Task to carry out
Restrict the output to the lines below starting at the one that contains "Question: What bounding box encloses the round" and ending at the one that contains "Question: What bounding box encloses the black right", and restate them word for word, both ends included.

Data records

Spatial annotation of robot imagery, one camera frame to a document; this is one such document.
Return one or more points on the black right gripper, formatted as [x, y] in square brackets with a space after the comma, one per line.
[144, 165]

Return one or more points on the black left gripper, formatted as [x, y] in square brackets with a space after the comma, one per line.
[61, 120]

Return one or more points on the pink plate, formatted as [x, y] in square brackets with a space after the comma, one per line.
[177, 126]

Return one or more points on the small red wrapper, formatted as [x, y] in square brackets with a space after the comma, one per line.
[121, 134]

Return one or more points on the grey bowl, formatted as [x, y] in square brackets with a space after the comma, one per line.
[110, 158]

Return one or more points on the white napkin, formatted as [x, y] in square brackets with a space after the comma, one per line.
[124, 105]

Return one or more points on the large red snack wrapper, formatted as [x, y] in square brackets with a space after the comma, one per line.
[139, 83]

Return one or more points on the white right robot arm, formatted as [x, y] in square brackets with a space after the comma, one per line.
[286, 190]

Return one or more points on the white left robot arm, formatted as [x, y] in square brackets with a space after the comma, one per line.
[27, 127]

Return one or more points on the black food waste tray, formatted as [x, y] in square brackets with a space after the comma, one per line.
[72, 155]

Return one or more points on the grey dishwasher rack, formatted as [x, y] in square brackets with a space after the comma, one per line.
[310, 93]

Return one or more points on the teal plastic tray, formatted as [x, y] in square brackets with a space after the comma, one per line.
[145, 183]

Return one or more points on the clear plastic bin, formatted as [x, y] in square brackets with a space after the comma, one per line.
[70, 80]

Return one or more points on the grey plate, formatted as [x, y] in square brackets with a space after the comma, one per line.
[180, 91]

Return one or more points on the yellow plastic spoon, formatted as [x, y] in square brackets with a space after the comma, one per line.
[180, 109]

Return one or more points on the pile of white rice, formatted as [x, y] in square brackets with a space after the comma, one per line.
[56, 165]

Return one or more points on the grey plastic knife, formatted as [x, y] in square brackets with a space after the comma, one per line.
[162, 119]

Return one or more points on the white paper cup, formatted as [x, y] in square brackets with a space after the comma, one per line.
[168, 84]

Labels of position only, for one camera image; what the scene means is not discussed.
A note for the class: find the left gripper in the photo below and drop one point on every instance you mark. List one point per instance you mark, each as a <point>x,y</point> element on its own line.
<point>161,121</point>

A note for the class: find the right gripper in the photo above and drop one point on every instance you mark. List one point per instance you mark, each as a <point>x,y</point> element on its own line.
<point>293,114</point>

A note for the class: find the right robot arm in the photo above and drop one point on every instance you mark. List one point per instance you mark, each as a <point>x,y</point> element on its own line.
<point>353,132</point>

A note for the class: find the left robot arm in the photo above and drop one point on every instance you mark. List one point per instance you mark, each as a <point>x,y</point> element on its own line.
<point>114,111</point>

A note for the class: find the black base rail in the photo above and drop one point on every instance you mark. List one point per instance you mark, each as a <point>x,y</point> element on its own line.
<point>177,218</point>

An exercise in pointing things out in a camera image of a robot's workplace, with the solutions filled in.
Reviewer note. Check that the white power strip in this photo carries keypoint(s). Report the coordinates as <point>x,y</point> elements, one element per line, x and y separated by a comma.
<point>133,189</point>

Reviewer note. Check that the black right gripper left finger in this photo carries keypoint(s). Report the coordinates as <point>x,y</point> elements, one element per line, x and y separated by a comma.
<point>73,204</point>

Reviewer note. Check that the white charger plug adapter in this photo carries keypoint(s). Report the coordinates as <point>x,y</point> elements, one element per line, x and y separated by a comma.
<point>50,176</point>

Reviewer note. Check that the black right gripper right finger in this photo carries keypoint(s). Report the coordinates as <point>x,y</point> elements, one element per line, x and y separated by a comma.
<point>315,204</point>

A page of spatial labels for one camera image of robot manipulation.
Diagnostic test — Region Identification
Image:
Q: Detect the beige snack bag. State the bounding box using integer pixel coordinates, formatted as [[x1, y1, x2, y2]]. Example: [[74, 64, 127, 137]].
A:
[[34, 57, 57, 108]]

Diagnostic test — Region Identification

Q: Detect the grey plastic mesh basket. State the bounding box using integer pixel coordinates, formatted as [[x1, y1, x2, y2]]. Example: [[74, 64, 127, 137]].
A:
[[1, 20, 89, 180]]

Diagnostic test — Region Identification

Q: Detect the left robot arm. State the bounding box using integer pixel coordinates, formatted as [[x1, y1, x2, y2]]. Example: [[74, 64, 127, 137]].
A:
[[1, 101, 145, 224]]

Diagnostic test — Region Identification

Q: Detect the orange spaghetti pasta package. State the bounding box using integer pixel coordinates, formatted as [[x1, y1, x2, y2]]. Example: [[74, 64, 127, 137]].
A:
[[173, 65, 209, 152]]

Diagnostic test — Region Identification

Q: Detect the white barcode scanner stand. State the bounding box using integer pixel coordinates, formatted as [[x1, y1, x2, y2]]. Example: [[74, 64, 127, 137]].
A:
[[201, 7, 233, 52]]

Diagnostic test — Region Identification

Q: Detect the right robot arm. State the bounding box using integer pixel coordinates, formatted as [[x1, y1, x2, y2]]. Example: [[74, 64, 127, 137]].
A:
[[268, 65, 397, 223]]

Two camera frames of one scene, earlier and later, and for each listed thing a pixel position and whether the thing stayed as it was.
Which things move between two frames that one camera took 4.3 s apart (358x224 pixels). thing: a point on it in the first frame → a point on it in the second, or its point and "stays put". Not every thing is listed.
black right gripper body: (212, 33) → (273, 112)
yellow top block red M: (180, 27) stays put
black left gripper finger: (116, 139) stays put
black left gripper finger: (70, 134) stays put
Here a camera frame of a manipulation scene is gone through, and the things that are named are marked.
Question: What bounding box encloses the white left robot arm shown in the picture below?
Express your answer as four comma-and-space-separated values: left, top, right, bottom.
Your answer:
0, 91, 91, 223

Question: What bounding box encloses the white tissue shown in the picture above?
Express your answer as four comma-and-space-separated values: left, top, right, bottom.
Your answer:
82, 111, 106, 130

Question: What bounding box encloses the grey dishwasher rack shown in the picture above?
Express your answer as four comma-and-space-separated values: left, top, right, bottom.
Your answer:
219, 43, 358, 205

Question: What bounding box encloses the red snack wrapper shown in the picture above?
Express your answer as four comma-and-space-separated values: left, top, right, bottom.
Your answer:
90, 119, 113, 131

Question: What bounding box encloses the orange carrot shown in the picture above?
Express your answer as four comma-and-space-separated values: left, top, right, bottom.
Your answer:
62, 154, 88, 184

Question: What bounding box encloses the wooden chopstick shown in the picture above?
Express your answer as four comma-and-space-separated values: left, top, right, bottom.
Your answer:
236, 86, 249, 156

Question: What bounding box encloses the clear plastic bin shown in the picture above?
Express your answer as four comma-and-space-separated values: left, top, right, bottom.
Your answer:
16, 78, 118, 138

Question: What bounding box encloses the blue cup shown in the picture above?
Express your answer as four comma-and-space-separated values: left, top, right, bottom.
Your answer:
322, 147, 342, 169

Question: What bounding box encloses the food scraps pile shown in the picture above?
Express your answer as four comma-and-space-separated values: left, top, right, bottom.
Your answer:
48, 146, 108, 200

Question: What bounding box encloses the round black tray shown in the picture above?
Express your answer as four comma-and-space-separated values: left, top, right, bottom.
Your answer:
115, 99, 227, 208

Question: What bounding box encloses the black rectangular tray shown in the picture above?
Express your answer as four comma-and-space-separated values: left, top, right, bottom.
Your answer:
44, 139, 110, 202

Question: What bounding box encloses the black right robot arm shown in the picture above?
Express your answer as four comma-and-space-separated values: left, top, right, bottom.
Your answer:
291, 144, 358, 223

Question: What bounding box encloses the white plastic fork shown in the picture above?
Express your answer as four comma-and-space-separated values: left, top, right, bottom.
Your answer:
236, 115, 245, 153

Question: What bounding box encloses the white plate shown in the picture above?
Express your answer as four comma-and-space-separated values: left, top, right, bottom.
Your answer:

Reply to the task
Question: What bounding box encloses the round black tray shown in the picture above?
Express your answer as four comma-and-space-separated values: left, top, right, bottom.
Your answer:
115, 99, 227, 208

Question: What bounding box encloses the black rectangular tray shown in the picture above?
Express your answer as four comma-and-space-separated values: left, top, right, bottom.
Your answer:
44, 139, 110, 202

Question: What bounding box encloses the black right robot arm shown in the picture above?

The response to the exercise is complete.